This artichoke bruschetta recipe is really simple to make. I decided to create this appetizer based on what I had in the kitchen.
We joined an online farmer’s market service a few weeks ago and someone told me to buy the ricotta. I made pasta one night and still had more than half the container left the next day.
Artichoke Bruschetta Recipe Made With Ricotta
I thought about different ways we could enjoy this fresh cheese and decided that bruschetta was the way to go!
Artichokes are always a win for me. Small bites are always a win for me. Bruschetta is literally always the answer. It doesn’t get easier and tastier than this.

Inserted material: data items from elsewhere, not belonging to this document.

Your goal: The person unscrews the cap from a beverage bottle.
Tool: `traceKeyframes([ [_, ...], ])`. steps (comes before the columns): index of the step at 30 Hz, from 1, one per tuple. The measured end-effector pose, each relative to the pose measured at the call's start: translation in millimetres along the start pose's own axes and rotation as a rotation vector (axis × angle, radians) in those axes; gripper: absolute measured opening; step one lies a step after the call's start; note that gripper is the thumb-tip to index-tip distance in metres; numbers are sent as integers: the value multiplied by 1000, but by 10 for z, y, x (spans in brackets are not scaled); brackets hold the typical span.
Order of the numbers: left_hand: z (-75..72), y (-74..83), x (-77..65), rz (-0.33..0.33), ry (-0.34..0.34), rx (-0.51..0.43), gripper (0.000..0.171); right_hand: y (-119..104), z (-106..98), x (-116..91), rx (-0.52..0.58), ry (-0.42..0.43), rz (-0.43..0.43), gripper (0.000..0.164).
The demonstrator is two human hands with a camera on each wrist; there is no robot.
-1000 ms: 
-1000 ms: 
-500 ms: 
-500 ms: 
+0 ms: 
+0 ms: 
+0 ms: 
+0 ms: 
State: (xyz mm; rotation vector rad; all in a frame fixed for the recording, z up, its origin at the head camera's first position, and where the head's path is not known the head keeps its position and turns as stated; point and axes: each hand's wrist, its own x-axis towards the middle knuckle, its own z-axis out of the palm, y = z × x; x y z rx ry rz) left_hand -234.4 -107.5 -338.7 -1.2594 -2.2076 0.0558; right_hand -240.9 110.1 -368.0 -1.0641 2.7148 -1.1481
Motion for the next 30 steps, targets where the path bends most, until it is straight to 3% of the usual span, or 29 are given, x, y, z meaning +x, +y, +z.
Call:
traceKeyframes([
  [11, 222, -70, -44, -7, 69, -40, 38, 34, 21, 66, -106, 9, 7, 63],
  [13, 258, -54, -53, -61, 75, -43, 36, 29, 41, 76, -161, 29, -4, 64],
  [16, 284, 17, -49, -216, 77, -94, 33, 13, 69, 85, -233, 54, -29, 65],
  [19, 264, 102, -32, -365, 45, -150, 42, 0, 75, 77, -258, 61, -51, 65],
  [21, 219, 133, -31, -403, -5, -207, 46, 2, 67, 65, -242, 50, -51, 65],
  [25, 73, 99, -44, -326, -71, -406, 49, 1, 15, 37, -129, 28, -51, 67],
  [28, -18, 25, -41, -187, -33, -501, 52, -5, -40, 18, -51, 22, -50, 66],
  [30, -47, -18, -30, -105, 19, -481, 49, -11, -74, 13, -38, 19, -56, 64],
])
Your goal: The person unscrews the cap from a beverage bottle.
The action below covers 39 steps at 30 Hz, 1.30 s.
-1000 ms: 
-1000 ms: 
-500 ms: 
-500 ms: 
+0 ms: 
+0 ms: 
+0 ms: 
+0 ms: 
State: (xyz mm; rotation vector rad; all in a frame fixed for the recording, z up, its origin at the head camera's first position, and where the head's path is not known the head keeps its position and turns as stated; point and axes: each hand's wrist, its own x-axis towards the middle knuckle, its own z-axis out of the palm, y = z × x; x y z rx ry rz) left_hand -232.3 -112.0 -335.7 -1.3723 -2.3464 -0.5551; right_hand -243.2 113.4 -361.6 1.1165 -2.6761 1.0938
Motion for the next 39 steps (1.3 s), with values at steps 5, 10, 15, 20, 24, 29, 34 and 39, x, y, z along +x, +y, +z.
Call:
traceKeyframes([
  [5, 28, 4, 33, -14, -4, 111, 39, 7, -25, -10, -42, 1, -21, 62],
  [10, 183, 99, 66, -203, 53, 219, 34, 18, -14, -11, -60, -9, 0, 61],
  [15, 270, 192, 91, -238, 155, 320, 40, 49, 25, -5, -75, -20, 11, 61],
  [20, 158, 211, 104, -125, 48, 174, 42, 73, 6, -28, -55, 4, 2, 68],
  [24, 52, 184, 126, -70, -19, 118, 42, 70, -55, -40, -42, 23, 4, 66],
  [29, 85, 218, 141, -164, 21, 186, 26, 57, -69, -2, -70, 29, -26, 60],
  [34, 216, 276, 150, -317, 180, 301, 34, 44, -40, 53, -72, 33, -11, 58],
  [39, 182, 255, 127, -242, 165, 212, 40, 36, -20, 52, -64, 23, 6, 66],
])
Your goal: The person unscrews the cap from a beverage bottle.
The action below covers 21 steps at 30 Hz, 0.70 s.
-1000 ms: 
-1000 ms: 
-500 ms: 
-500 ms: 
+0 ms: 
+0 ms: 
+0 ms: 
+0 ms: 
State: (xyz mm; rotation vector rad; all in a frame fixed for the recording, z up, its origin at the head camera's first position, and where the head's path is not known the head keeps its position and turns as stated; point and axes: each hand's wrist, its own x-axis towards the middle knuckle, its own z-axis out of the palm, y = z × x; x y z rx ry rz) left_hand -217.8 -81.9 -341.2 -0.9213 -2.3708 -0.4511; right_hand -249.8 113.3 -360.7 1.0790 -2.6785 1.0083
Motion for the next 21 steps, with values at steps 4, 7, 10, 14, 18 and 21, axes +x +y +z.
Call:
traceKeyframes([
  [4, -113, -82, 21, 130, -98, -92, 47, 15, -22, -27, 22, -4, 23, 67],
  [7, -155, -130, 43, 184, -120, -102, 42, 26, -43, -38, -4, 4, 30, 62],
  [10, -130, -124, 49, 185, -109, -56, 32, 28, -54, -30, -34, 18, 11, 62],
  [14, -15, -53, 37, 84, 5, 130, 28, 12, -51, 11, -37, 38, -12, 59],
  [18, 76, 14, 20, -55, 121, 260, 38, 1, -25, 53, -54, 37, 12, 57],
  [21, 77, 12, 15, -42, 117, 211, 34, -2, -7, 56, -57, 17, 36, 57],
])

Fresh ingredients = simple assembly = amazing food. This “recipe” is really layering instructions.
- loaf of fresh bread – sliced
- 1 jar of artichokes in olive oil (diced)
- 1 cup of chopped tomatoes
- 1 cup of ricotta cheese
- salt and pepper
How To Make Artichoke Bruschetta
Start with fresh bread and put a tablespoon (or more) of ricotta cheese. Apply an ample amount of diced artichokes (these were from the jar — soaked in olive oil not water) and chopped tomatoes. Sprinkle with salt and pepper.
Serve. Enjoy. Yum. I told you that this artichoke bruschetta was going to be a breeze!! We ate this as part of our dinner spread, but you can also enjoy this dish as a delicious appetizer.